## WORK INSTRUCTIONS
Only the lines from the one with "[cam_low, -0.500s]" through the last belong in the output; print them exactly as given below.

## SOURCE RECORDS
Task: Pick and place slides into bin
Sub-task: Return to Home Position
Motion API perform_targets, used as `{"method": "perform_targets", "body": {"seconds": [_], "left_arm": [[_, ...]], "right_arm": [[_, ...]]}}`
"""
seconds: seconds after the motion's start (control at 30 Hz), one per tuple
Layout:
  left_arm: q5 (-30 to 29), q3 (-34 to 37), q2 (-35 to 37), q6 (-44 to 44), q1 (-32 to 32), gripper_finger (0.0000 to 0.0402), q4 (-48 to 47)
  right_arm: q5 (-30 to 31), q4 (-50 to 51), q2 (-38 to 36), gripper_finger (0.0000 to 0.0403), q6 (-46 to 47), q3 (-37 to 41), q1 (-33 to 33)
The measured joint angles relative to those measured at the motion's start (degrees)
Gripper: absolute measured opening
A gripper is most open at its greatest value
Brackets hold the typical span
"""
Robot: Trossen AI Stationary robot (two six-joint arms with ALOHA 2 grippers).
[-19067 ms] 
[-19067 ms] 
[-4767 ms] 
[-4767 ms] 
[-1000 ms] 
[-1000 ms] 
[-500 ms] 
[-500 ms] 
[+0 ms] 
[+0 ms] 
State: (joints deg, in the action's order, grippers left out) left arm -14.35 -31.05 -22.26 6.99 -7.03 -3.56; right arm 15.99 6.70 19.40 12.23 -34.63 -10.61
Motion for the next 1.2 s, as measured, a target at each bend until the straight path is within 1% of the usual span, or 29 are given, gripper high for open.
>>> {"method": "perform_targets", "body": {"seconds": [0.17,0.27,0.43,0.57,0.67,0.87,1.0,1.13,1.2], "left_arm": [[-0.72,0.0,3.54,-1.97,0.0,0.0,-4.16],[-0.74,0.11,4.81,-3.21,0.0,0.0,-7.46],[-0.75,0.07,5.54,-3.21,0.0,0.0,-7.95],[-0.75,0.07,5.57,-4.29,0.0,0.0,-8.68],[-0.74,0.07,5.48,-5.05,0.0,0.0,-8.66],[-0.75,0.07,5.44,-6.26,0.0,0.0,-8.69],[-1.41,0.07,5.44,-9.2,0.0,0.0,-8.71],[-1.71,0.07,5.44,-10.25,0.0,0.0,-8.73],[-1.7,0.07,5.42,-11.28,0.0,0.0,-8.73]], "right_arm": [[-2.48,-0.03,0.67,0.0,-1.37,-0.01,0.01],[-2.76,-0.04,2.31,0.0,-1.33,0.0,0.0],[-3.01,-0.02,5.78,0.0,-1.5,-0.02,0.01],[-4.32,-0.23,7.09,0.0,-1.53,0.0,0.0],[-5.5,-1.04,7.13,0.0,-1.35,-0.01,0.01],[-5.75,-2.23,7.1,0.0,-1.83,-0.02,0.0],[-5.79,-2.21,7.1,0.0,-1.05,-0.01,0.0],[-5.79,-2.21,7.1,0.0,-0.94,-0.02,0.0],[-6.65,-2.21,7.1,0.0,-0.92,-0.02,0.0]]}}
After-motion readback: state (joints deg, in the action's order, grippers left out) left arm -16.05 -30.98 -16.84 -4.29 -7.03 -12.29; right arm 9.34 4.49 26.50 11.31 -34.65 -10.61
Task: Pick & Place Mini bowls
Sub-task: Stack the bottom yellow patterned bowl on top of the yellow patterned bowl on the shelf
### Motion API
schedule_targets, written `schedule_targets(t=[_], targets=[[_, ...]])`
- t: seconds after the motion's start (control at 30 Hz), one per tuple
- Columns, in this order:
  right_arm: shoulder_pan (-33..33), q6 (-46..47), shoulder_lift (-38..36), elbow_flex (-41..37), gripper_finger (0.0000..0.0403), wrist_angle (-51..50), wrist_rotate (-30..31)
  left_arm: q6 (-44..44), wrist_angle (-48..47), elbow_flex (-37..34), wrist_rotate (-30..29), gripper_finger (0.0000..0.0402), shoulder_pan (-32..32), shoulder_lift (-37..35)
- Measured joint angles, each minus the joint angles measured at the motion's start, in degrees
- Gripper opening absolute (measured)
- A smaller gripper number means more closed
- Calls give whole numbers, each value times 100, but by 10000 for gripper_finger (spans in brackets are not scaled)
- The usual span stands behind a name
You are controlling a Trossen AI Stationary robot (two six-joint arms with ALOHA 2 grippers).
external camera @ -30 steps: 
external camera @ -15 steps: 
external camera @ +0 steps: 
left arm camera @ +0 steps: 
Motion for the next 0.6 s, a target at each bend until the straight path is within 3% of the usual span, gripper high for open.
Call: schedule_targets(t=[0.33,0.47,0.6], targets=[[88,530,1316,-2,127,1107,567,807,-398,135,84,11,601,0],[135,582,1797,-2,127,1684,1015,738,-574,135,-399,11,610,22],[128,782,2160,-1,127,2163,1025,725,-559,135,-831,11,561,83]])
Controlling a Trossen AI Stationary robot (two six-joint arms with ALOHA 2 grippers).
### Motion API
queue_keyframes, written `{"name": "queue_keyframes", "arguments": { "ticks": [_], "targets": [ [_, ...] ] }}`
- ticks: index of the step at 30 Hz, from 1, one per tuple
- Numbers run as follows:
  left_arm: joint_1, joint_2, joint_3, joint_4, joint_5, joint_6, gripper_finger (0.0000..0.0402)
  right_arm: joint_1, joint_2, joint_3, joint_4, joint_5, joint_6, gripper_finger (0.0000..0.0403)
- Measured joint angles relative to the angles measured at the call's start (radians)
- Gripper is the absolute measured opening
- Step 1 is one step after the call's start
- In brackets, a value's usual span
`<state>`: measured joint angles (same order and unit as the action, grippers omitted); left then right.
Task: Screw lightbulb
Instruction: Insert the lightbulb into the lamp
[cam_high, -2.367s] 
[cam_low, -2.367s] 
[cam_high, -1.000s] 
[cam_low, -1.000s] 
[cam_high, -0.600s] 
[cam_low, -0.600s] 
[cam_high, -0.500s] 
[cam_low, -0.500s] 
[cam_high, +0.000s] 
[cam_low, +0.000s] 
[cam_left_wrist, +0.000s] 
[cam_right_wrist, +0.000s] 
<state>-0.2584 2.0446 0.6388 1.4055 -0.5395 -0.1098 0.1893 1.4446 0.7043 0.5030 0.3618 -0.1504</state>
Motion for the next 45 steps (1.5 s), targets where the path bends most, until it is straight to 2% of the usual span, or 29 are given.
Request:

## ANSWER TO THIS TASK
[cam_low, -0.500s] 
[cam_high, +0.000s] 
[cam_low, +0.000s] 
[cam_left_wrist, +0.000s] 
[cam_right_wrist, +0.000s] 
<state>-0.2584 2.0446 0.6388 1.4055 -0.5395 -0.1098 0.1893 1.4446 0.7043 0.5030 0.3618 -0.1504</state>
Motion for the next 45 steps (1.5 s), targets where the path bends most, until it is straight to 2% of the usual span, or 29 are given.
Request:

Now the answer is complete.